** TASK **
Please find all lines containing "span" in the listing below and copy them.

** RAW DATA **
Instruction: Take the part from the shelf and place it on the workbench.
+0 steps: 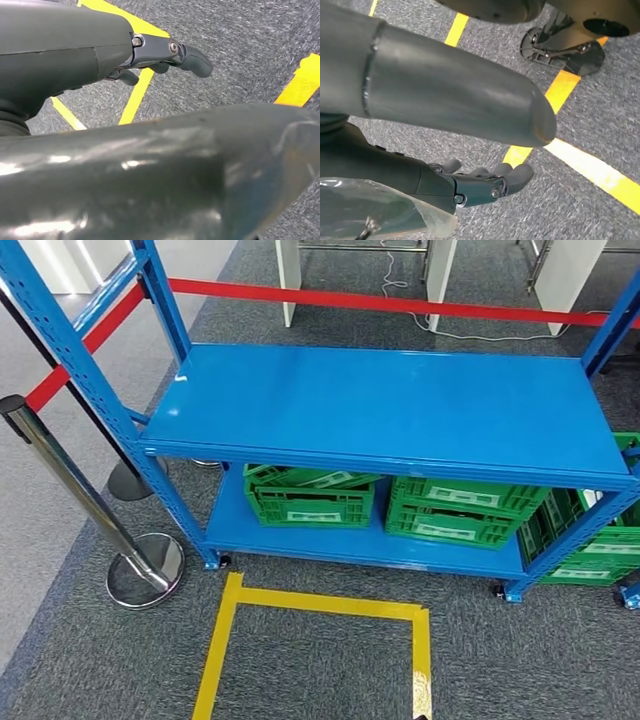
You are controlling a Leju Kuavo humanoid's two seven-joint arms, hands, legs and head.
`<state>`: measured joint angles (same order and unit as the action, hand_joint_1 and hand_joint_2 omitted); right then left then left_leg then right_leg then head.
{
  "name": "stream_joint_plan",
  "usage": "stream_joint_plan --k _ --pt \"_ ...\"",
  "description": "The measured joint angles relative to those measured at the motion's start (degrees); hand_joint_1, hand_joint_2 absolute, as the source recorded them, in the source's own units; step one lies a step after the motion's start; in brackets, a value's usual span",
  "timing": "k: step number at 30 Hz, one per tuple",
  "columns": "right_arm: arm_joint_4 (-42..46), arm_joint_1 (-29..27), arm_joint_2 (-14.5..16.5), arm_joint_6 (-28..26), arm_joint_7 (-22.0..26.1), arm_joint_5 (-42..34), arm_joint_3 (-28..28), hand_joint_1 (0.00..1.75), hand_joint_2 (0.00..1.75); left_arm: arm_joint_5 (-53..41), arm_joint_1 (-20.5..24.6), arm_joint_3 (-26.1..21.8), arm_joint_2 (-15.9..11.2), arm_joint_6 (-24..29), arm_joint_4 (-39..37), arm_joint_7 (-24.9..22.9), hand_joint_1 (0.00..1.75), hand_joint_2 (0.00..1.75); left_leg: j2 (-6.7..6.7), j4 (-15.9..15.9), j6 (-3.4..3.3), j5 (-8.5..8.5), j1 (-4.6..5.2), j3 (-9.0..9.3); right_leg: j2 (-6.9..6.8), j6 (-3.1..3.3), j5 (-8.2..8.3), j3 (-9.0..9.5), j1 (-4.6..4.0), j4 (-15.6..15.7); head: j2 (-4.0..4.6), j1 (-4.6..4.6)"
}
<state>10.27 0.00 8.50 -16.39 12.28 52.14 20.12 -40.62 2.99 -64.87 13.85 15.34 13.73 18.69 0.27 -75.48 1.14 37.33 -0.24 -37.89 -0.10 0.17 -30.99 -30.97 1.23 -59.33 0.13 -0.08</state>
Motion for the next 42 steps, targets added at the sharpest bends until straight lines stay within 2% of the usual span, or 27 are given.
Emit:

** TASK ANSWER **
  "description": "The measured joint angles relative to those measured at the motion's start (degrees); hand_joint_1, hand_joint_2 absolute, as the source recorded them, in the source's own units; step one lies a step after the motion's start; in brackets, a value's usual span",
Motion for the next 42 steps, targets added at the sharpest bends until straight lines stay within 2% of the usual span, or 27 are given.

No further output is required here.